Приведенные суждения являются, однако, не более как остроумными замечаниями, далеко не исчерпывающими природу самого феномена любви. Гоббс, вероятнее всего, более прав, когда ставит любовь в один ряд с боязнью, гневом, ненавистью, состраданием, то есть с чувствами, от которых должен, по возможности, отвлечься в своих суждениях всякий хороший судья.[166] Ведь чувство, строго говоря, есть «обнаружение немощи в Я»[167] или в самосознании, в духе. Жан-Поль Сартр рассматривает в этом плане любовь как непрочное, крайне хрупкое и обманчивое чувство. «Если несколько упростить рассуждения Сартра в 3-й главе III части его трактата («Бытие и ничто», 1943. — А.Л.), ход мысли, — пишет И.С.Нарский, — таков: радости любви причастны освобождению человека, но прочности победы не дают никогда».[168] Чувство очень изменчиво и преходяще, плюс ко всему оно делает нас немощными, связанными, зависимыми от различных состояний или жизненных обстоятельств.
Итак, для того, чтобы любовь была чувством, необходимо, чтобы она представляла собой нечто хрупкое, немощное и зависимое, но поскольку любовь есть одно из проявлений человеческой свободы (никто не может нас заставить любить), она хорошо понятна разуму и сближается некоторыми философами с разумом. Так, например, Л.Фейербах утверждает, что любовь «идентична лишь разуму, а не вере, что, как и разум, любовь свободна, универсальна, в то время как вера по своей природе скупа, ограниченна. Только там, где есть разум, властвует всеобщая любовь; сам разум ни что иное, как универсальная любовь».[169] При этом необходимо подчеркнуть, что под разумом, или умом, Фейербах понимает «универсальную чувственность» или «духовность».[170] Так называемая, «чистая» любовь, если следовать его терминологии, есть чувство, возвышенное над границами частного, над своей связанностью потребностями».[171] Таким образом, и Фейербах не отказывается от понимания любви как чувства. В своих «Основах философии будущего» он прямо говорит, что любовь — «это страсть, а только страсть есть признак существования».[172] В другой работе — «Фрагменты к характеристике моей философской биографии» Фейербаха — сказано следующее: «Только действительное существо, только то, что составляет предмет чувств, есть также предмет действительной любви».[173]
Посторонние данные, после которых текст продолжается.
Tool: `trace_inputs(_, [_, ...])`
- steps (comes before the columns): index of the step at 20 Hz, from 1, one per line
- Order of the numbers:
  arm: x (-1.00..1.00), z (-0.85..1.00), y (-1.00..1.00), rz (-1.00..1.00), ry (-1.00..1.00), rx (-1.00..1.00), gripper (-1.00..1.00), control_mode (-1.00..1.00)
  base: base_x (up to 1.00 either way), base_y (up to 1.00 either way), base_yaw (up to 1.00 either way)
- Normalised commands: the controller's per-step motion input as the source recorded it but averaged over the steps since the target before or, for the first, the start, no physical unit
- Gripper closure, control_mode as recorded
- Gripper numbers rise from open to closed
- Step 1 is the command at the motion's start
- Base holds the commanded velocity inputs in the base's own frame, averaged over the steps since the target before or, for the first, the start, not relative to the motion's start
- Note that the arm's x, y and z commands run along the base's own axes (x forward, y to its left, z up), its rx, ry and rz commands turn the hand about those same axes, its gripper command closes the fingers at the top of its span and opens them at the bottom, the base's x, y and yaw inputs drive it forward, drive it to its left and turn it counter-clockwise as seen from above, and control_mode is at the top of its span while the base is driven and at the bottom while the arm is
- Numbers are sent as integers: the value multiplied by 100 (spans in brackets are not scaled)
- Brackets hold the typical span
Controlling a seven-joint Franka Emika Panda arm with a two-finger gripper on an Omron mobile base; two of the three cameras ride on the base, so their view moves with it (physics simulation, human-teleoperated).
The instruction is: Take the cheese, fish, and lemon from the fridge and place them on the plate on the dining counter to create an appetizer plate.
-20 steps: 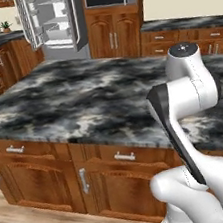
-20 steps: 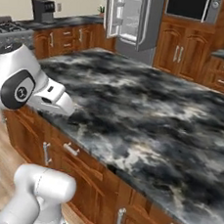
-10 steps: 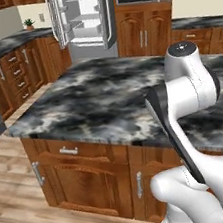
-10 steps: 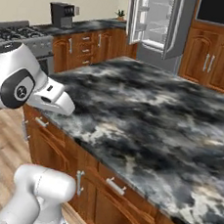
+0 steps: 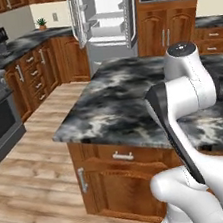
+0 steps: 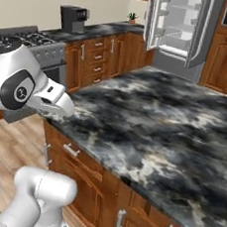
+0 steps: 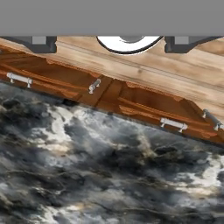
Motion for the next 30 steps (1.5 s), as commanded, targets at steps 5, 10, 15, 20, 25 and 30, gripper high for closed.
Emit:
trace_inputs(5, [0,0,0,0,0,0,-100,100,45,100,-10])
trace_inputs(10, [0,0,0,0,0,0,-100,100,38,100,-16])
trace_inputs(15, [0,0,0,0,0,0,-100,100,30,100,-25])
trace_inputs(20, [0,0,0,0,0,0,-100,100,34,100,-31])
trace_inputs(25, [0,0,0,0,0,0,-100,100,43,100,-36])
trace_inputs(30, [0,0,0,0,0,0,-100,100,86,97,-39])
Но и был и тот, кто мыслил более последовательно, отводя любви лишь поле действия одного только разума или долга. Любовь, по мнению И.Канта, как склонность, как чувство приятия или неприятия изменчива, и потому не в состоянии быть основой морали. В «Метафизике нравов» (1797) Кант подошел к явлению любви исключительно с эстетической точки зрения и только. «Любовь, — рассуждает он, — мы понимаем здесь не как чувство (не эстетически), то есть не как удовольствие от совершенства других людей, и не как любовь — симпатию (ведь со стороны других не может налагаться обязанность питать чувства); любовь должна мыслиться как максима благоволения (практическая), имеющая своим следствием благодеяние».[174] Любовь к человеку противоположного пола и «любовь к ближнему, хотя бы этот последний заслуживал мало уважения»[175] — фактически одно и то же. Это — один только долг, моральная обязанность.
Такая позиция, безусловно, страдает внутренней противоречивостью (ведь долг сам по себе требует уважения к личности и вне его рассматриваться не может), да и сам Кант чувствует это, совершенствуя свою точку зрения, относя к числу требований долга и дружбу. Последняя, по его словам, — «это союз двух людей, основанный на взаимной любви и уважении».[176]
Проникая в самую суть кантовской концепции, И.С.Нарский верно замечает, что для нее наиболее «важно, чтобы между любящими всегда оставалась дистанция, иначе пострадают их личности с присущей им самостоятельностью».[177]